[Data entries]

Start of Block

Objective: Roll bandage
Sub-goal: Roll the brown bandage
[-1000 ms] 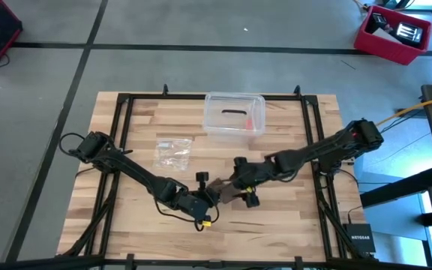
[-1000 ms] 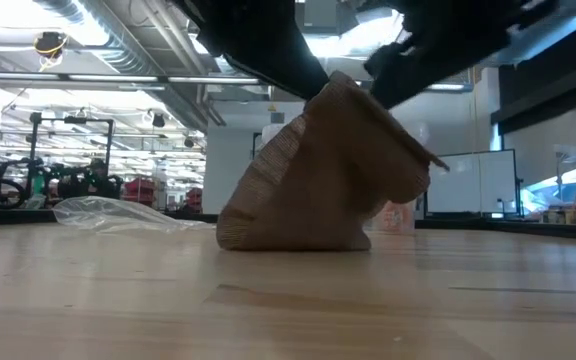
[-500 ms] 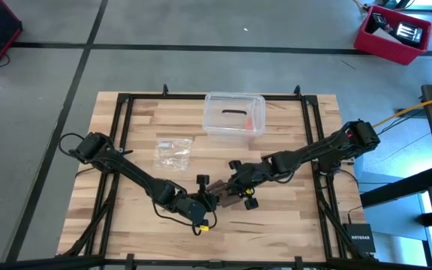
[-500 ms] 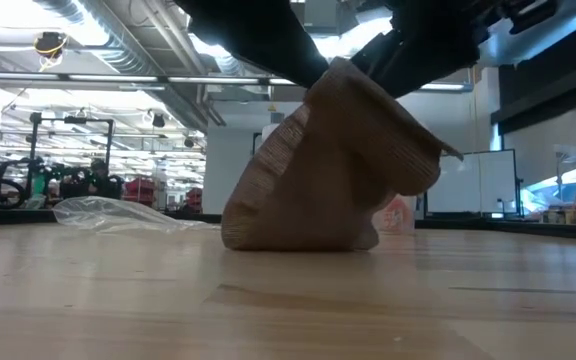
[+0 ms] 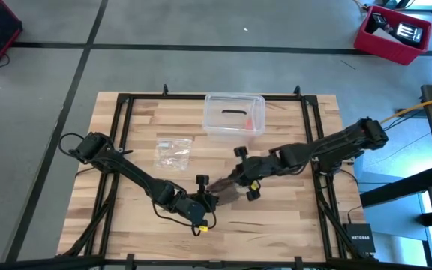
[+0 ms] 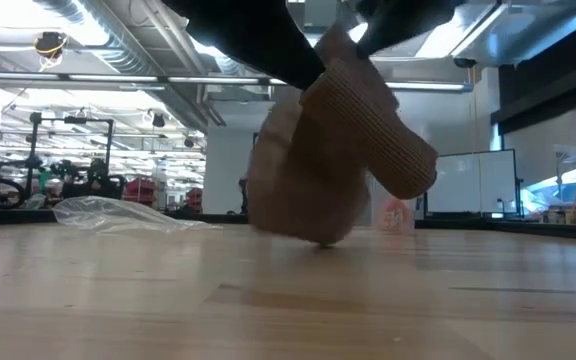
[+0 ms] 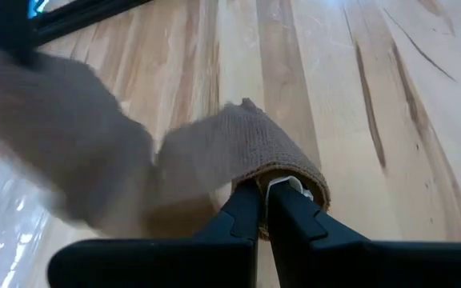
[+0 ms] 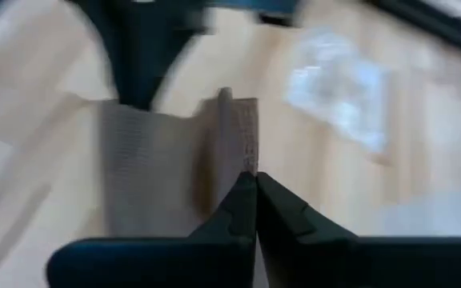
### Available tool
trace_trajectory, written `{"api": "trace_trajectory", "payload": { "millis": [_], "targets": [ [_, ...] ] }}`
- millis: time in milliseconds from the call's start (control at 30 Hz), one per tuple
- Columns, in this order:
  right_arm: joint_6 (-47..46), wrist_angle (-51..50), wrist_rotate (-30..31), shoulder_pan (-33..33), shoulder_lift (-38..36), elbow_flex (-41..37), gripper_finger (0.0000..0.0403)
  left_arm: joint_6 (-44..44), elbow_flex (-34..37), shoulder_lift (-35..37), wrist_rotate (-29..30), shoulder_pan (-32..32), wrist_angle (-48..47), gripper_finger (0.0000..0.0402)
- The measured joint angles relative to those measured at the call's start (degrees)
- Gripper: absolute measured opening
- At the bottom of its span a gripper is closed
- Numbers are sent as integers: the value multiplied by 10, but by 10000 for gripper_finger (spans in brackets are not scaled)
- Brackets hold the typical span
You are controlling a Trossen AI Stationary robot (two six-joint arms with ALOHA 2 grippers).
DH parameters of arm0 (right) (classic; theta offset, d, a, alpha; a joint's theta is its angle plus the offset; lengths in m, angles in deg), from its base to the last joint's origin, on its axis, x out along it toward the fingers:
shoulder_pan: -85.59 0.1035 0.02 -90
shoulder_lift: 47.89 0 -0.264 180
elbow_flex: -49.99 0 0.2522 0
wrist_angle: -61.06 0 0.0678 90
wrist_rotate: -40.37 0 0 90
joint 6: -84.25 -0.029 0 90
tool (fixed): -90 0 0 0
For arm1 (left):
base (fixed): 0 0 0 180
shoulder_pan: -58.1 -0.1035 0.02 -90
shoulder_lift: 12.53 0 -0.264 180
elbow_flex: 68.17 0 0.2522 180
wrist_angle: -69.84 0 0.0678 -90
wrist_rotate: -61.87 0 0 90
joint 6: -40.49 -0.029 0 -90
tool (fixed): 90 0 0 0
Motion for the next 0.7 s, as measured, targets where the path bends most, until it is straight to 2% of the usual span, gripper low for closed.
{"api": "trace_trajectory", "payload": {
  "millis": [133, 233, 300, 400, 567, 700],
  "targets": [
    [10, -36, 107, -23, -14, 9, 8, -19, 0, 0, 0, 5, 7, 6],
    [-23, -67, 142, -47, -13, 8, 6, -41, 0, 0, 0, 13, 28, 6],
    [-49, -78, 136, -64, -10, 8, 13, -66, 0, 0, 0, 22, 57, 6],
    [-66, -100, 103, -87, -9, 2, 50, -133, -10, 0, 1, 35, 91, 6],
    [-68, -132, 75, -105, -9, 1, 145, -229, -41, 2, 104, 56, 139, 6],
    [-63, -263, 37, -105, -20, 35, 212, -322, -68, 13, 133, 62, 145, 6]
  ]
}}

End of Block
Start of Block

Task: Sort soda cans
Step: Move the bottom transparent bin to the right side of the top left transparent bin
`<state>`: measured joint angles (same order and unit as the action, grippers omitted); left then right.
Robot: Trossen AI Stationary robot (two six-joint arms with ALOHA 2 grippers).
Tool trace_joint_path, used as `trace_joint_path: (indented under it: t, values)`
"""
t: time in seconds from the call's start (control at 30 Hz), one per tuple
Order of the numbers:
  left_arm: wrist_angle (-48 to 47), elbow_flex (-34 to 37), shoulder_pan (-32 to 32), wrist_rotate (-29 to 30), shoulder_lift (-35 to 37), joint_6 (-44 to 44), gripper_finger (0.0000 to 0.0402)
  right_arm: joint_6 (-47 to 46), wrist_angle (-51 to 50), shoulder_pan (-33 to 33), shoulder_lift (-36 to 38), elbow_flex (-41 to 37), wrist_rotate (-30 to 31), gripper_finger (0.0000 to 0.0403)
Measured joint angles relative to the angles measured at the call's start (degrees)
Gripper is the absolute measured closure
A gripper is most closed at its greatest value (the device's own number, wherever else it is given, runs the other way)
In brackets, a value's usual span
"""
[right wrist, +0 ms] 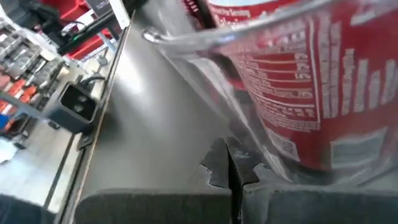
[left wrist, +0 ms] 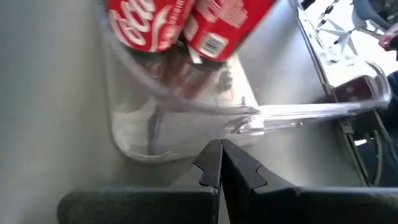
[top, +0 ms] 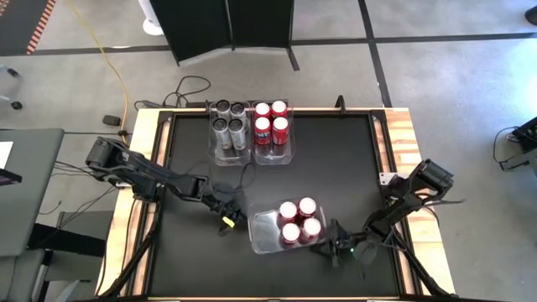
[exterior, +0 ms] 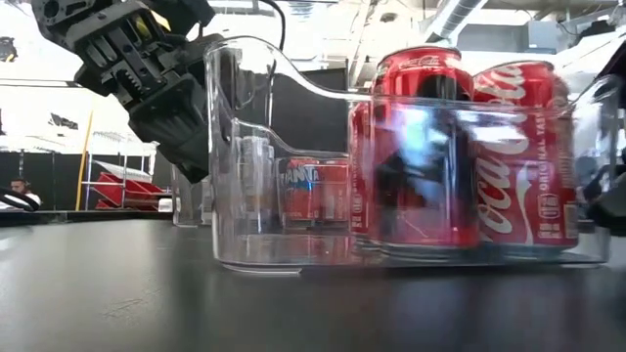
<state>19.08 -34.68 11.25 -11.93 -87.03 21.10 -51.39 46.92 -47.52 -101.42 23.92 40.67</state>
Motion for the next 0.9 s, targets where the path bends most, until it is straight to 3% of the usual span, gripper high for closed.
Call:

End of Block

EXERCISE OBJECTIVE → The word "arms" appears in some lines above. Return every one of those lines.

EXPECTED OUTPUT →
You are controlling a Trossen AI Stationary robot (two six-joint arms with ALOHA 2 grippers).
Robot: Trossen AI Stationary robot (two six-joint arms with ALOHA 2 grippers).

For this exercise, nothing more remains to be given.